‘Pirikania’: Tracing the long journey of progress through pain

Study for Mahindas Ol Pur, Kipeto II (2025) by Kahare Miano, Aqua Pen, Watercolour & Ballpoint on Bond Paper, exhibited at One Off Contemporary Art Gallery, Nairobi.

Photo credit: Pool

If pain had a voice, Kahare Miano would express it through his chords. He would sing like a griot, sharing a philosophical story shaped by experiences of going through hell and back. Kahare, however, is an architect and a painter, and the language that best captures his experience is found in the spaces where colours and parallels intersect.

At his current exhibition Pirikania, Pain and Progress at One-Off Contemporary Art Gallery, Kahare lets that language take physical form. The works feel lived-in, touched by both restlessness and restraint.

Pirikania, a Turkana word meaning “to make an effort towards a goal”, follows his previous show at the same venue last year. Then, Kahare presented sketches from his travels and experiences across the northern frontier of Kenya. It was unabashedly colourful and warm. This new body of work bends inward. It is less travel diary, more personal excavation.

Pirikania Landscape Matters: Getting Ready (2025) by Kahare Miano, Ballpoint, Oil Pastel & Watercolour on Paper, exhibited at One Off Contemporary Art Gallery, November 2025.

Photo credit: Pool

The architect and visual artist in him merge here. His lines are both technical and emotional, some precise like surveys, others trembling or abruptly broken. “Adversity and suffering are part of the design of this existence,” he tells the BDLife. “Going through hurdles makes it an easy choice to recalibrate focus.”

In Pirikania, pain becomes tangible. It appears in those repeated erasures, in the half-finished shapes he refuses to complete neatly, in the tight, anxious clusters of pen marks. Progress shows up in the layering, each colour wash a small push forward, each line an insistence on showing up again.

Kahare speaks plainly about the ideas behind the work. “Every man or woman who goes through suffering has a moment to reflect. That’s where value is assigned,” he pauses, and then adds, “We are designed to be a little bit defiant.”

A standout piece, Anxiety in Elwak, pulls memory into the room. Greys dominate the composition, textured like old photographs, with a thin red line running across the middle—an echo of the 1980s memories he often references, when life felt sharp-edged and stripped to essentials.

Studio portrait of visual artist Kahare Miano, Nairobi, November 2025.

Photo credit: Pool

Working on Pirikania gave Kahare clarity for his next project, though he is careful not to separate his identities as architect and painter. “Whether the lines are technical or free, it doesn’t matter,” he says. “The important thing is that an outcome exists.” In the studio, this outcome often emerges slowly: layers added, scratched out, and reworked over weeks.

The title itself, Pirikania, anchors him. Sometimes it represents purpose; other times, desperation. “I made it appear poetic because I didn’t want the work to be about me,” he says.

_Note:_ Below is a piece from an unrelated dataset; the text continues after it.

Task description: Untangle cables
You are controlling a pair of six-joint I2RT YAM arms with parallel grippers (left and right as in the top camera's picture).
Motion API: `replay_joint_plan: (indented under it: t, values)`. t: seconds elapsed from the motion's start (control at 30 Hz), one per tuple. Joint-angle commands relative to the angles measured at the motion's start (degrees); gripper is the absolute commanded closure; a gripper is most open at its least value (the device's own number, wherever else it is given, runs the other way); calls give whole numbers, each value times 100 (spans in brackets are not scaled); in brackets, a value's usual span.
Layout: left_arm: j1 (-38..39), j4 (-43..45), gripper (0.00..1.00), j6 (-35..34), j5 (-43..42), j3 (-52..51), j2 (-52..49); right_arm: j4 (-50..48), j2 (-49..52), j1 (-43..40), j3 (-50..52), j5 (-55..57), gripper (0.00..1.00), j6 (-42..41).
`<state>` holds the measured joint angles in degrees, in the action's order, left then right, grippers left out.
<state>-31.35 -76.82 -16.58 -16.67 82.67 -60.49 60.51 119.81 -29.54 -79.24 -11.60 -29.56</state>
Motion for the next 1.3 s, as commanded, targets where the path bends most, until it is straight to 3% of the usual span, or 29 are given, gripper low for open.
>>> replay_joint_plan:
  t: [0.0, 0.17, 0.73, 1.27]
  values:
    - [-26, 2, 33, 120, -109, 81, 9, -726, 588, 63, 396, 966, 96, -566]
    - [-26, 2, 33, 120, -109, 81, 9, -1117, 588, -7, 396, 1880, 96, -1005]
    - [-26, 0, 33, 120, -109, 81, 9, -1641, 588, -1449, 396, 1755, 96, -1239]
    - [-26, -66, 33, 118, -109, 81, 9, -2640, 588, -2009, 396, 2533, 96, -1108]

But in the same breath he acknowledges that the word mirrors the realities many Kenyans are living through—social, political, economic pressures that make the idea of progress feel hard-won.

Treasured Totems: Naivasha Bird Life III (2025) by Kahare Miano, Mitsubishi Ink & Ballpoint on Cartridge Paper, exhibited at One Off Contemporary Art Gallery, Nairobi, 2025.

Photo credit: Pool

The exhibition reads as both wound and salve. The unfinished pieces hold as much power as the polished ones, as though he is saying that what remains unsolved is still worthy of being seen.

His slow, almost stubborn process becomes part of the message. When asked how his work has evolved over the past year, he shrugged: “Painfully slowly.”

Still, the slowness feels honest. It is the pace of someone pushing through, mark by mark, towards a horizon not yet fully formed.

Pirikania runs until January 18, 2026.